-------- Listed records --------

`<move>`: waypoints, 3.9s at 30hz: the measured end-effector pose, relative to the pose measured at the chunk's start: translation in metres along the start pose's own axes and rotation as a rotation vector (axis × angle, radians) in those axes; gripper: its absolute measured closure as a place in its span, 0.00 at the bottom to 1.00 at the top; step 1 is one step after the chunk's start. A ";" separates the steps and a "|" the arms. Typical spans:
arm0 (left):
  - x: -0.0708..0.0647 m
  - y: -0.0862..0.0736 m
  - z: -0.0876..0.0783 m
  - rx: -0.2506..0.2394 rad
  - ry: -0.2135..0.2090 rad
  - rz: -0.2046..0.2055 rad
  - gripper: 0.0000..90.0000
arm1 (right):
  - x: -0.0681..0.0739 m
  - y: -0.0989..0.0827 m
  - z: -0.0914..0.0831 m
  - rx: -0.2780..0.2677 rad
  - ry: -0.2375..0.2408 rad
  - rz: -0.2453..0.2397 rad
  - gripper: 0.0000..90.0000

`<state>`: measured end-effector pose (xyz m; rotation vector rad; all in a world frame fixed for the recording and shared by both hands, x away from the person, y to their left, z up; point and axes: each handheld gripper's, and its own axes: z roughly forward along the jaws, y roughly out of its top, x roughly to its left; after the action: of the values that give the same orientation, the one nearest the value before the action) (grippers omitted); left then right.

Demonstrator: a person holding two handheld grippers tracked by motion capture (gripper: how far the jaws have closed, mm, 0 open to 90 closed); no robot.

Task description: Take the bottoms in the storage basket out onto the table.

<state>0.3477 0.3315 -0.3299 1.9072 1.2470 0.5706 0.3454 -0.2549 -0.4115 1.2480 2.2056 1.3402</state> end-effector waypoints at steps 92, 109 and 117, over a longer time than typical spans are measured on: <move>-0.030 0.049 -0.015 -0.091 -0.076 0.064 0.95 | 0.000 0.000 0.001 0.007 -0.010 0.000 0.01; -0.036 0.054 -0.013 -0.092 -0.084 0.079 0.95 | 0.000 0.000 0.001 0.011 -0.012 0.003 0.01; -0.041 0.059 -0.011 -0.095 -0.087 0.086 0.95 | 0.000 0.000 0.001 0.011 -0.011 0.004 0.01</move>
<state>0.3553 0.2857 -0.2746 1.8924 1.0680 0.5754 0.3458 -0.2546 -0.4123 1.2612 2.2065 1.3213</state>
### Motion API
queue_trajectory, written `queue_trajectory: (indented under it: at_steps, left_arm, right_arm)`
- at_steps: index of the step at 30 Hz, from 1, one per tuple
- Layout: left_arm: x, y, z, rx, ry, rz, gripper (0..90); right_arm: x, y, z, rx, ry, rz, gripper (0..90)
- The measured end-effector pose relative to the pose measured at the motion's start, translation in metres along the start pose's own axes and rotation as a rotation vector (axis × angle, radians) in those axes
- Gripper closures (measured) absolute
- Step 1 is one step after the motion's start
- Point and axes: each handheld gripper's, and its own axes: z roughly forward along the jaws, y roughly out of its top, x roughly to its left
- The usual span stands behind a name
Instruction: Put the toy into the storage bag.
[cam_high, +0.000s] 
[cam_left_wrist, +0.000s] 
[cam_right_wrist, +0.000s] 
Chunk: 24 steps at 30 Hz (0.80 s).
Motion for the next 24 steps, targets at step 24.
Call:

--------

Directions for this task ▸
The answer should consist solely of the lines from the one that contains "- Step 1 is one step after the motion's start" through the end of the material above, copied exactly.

Your response ▸
- Step 1 is one step after the motion's start
- Point and axes: each handheld gripper's, and its own axes: z roughly forward along the jaws, y roughly out of its top, x roughly to its left
- The usual span stands behind a name
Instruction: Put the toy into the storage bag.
[cam_high, +0.000s] 
[cam_left_wrist, +0.000s] 
[cam_right_wrist, +0.000s] 
Chunk: 24 steps at 30 Hz (0.80 s).
Motion for the next 24 steps, targets at step 24.
Call:

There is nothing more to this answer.